**Work to be completed**
Quote exactly, and only, the lines of the material below from the line with "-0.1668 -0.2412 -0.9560" through the line with "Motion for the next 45".
******************************
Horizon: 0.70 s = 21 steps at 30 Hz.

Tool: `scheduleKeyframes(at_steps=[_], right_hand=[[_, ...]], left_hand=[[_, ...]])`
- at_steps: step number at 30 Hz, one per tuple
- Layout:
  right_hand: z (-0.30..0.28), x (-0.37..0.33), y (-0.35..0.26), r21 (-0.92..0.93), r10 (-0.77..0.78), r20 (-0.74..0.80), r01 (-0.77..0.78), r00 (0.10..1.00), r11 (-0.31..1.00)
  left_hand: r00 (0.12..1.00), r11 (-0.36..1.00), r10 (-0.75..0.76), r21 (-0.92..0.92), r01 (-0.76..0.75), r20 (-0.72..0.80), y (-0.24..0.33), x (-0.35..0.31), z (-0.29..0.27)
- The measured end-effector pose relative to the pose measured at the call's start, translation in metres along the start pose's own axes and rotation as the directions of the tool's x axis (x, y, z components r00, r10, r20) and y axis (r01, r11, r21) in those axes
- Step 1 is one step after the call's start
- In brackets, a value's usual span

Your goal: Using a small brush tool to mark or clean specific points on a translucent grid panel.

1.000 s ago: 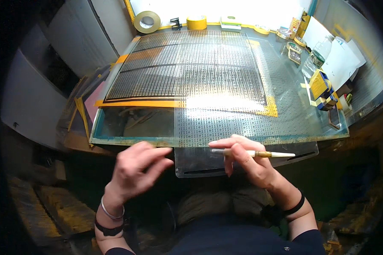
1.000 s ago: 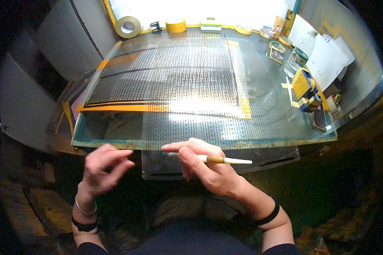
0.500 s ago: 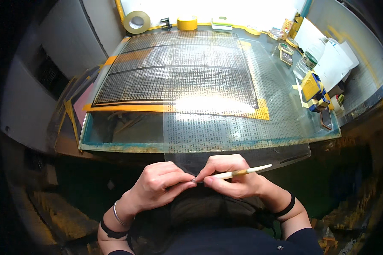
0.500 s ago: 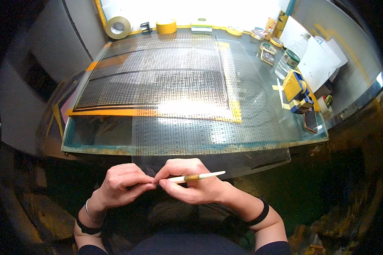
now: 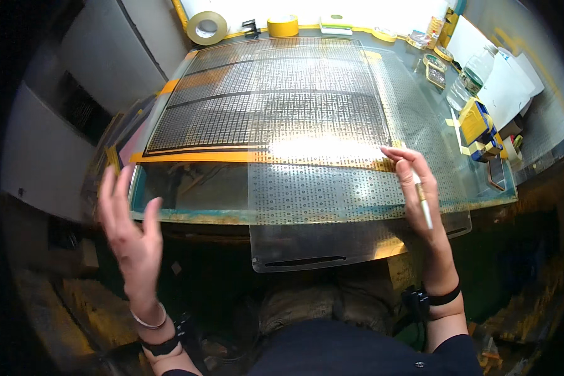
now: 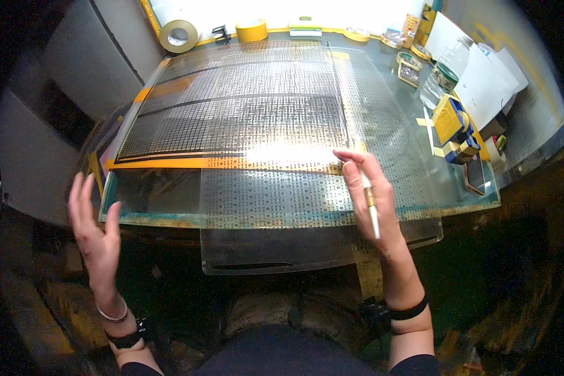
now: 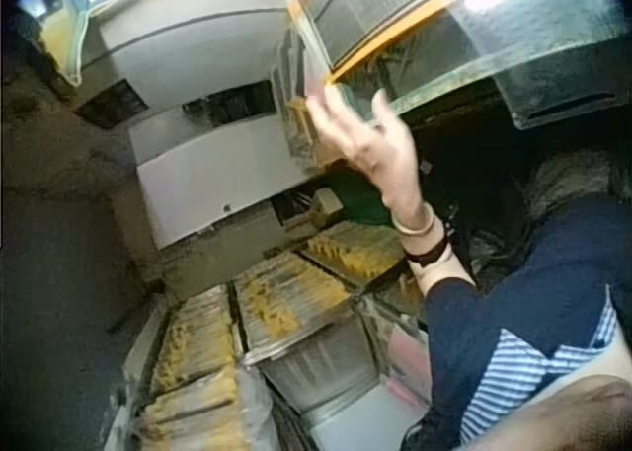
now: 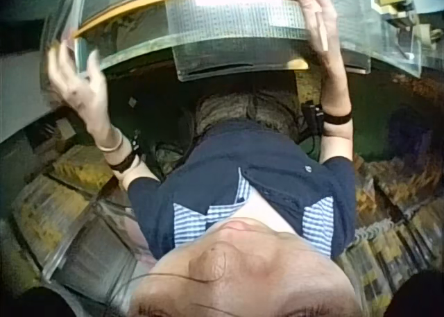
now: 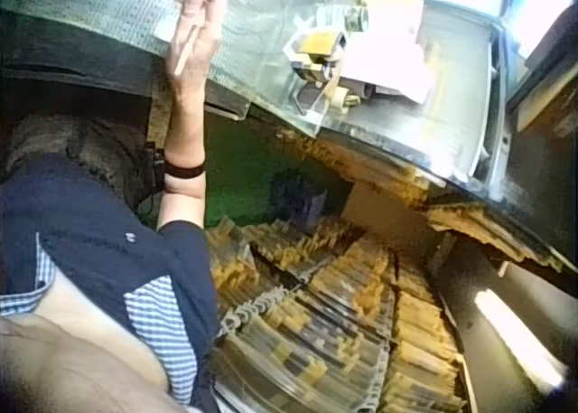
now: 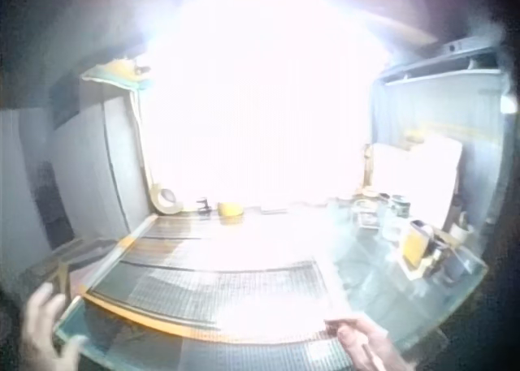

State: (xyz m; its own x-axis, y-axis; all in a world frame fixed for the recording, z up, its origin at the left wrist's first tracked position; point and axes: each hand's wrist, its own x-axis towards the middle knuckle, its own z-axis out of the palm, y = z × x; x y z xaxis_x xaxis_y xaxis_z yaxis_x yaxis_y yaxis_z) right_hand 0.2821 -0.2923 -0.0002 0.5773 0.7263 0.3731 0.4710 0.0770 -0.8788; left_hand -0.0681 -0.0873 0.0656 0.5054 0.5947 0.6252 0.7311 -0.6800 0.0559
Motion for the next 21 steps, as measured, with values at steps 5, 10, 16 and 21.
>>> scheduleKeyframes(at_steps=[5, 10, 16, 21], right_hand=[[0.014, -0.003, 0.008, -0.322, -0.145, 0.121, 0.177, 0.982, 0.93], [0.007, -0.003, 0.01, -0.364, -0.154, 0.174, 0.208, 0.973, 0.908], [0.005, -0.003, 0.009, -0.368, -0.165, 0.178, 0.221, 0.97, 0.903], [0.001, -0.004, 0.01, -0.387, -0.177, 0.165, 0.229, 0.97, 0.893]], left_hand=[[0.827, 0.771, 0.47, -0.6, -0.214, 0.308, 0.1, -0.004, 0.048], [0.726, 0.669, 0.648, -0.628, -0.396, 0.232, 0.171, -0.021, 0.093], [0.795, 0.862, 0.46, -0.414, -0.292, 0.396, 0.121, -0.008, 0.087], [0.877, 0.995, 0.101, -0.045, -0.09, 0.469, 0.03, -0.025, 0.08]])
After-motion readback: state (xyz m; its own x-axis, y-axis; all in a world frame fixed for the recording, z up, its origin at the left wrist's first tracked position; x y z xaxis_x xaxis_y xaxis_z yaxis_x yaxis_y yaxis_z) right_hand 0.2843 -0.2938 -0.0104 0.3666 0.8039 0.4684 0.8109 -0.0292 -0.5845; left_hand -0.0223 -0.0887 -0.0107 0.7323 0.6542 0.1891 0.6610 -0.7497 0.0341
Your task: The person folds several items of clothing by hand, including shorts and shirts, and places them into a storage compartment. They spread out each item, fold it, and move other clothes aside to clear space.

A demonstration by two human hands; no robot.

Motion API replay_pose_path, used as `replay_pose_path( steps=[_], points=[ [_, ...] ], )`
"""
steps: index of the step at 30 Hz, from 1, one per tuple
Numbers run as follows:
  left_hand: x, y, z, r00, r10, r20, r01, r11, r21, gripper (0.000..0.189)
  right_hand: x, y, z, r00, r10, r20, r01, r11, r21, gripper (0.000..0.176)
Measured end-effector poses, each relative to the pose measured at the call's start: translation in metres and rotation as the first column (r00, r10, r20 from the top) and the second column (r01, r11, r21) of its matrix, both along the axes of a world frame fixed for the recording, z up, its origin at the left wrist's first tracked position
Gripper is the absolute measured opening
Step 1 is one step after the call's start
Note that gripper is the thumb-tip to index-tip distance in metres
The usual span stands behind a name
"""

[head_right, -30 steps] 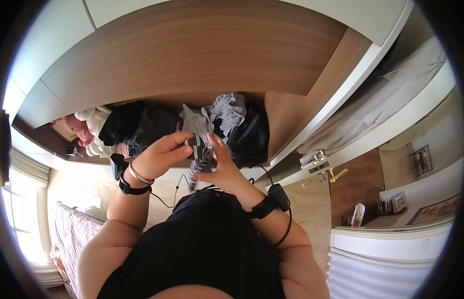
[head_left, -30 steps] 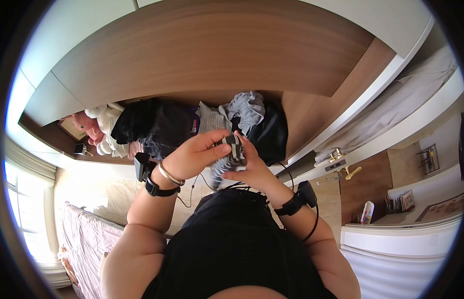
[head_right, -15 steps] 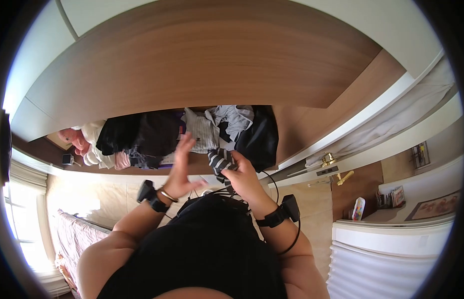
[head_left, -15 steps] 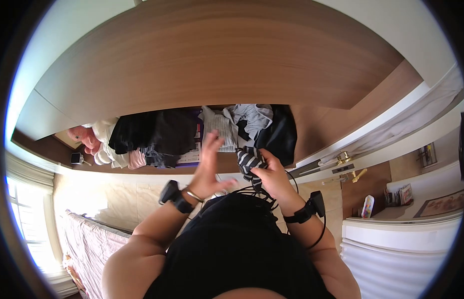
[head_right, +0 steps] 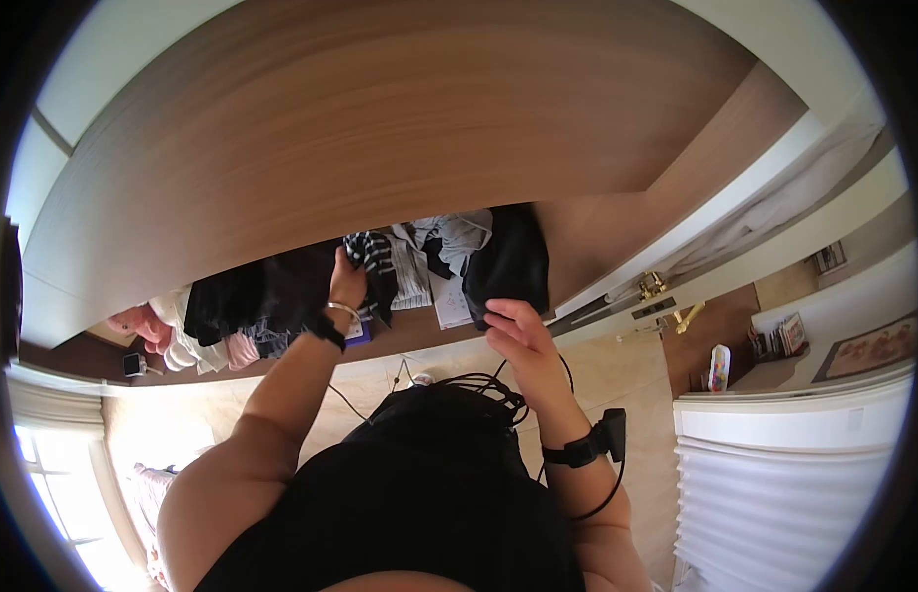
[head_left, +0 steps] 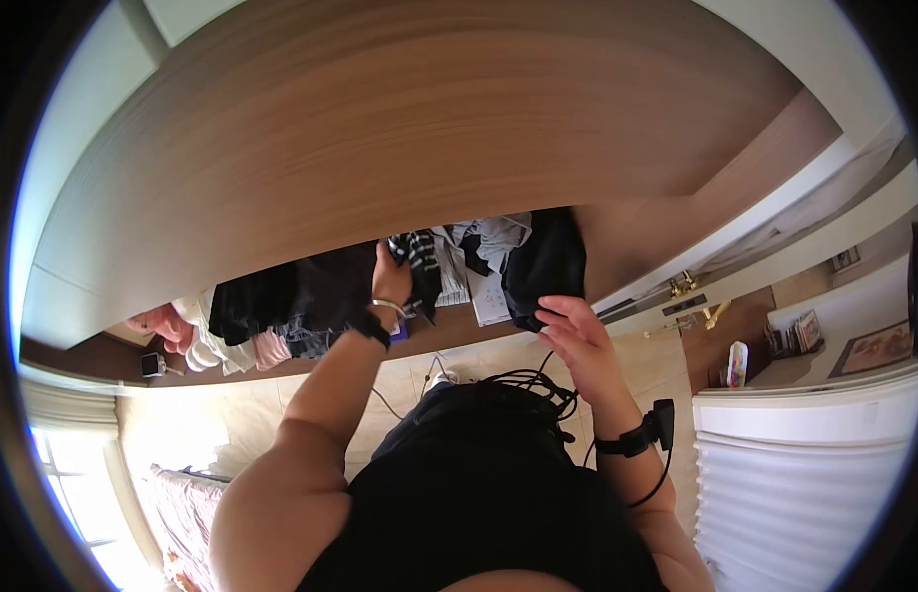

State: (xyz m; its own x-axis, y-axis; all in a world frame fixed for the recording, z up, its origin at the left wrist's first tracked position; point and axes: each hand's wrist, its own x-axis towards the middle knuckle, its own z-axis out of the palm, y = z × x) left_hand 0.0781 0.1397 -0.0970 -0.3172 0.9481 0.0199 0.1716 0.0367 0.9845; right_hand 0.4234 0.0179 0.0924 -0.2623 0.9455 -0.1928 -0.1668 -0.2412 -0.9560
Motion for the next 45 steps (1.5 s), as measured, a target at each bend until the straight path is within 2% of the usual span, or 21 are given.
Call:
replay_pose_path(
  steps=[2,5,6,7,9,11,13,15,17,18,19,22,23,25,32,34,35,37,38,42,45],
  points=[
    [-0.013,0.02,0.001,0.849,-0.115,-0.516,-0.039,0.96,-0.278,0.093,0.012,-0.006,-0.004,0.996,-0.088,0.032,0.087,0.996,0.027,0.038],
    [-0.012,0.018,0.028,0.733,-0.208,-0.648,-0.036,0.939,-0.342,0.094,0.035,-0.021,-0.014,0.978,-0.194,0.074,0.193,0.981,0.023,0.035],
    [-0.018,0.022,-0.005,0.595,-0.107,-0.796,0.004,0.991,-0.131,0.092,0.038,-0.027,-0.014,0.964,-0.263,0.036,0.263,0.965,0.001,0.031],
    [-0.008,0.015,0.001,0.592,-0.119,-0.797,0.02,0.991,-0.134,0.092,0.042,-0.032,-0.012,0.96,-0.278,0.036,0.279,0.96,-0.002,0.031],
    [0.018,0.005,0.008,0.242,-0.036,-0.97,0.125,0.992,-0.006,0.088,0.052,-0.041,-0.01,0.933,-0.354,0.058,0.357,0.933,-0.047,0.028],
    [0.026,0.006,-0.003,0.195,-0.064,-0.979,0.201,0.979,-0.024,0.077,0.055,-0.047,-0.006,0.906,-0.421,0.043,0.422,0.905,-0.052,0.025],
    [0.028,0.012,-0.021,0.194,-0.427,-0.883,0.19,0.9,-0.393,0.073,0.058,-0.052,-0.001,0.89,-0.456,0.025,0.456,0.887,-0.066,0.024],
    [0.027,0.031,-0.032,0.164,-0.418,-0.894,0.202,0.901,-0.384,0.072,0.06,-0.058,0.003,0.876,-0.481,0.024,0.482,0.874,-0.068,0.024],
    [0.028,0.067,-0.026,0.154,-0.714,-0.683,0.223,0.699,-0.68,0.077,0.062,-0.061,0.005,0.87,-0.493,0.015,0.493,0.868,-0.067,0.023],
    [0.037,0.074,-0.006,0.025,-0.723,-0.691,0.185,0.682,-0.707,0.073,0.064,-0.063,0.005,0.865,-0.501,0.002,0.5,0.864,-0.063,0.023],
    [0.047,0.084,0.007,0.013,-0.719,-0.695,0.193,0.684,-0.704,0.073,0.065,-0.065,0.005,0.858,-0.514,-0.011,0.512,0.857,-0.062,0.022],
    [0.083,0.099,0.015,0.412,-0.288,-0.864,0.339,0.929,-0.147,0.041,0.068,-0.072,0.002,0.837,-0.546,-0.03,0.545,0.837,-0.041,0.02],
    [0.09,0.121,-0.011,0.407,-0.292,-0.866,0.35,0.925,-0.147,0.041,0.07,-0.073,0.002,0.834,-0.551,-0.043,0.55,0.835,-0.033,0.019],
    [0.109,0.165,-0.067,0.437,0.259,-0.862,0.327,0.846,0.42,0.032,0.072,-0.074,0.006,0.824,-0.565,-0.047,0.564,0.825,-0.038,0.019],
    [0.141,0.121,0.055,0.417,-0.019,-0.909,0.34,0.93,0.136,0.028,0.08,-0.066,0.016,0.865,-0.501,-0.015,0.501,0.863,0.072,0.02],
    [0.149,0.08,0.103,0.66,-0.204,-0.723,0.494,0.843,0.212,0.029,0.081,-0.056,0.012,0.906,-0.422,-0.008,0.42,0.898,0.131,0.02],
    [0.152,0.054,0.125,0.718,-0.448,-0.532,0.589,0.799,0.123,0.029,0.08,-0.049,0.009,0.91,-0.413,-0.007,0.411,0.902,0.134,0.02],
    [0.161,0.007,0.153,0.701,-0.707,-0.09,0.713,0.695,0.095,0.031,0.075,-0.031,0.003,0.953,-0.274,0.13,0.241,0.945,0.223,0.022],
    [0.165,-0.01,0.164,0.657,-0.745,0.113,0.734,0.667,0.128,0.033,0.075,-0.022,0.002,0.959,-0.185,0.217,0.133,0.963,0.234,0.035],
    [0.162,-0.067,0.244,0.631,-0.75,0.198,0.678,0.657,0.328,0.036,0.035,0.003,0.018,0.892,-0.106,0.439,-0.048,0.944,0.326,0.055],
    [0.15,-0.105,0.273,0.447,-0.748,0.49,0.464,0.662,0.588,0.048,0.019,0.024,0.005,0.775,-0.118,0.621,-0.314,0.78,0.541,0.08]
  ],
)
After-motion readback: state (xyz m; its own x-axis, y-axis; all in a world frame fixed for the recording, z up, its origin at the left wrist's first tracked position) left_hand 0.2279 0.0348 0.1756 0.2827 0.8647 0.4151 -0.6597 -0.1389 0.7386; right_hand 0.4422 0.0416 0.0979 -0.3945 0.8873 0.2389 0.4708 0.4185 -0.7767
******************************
**Answer to the exercise**
State: (xyz m; its own x-axis, y-axis; all in a world frame fixed for the recording, z up, its origin at the left wrist's first tracked position; point and axes: each hand's wrist, its own x-axis towards the middle knuckle, its own z-axis out of the palm, y = z × x) left_hand 0.0781 0.1397 -0.0970 -0.3172 0.9481 0.0199 0.1716 0.0367 0.9845; right_hand 0.4234 0.0179 0.0924 -0.2623 0.9455 -0.1928 -0.1668 -0.2412 -0.9560
Motion for the next 45 steps (1.5 s), as measured, a target at each bend until the straight path is within 2% of the usual span, or 21 are given.

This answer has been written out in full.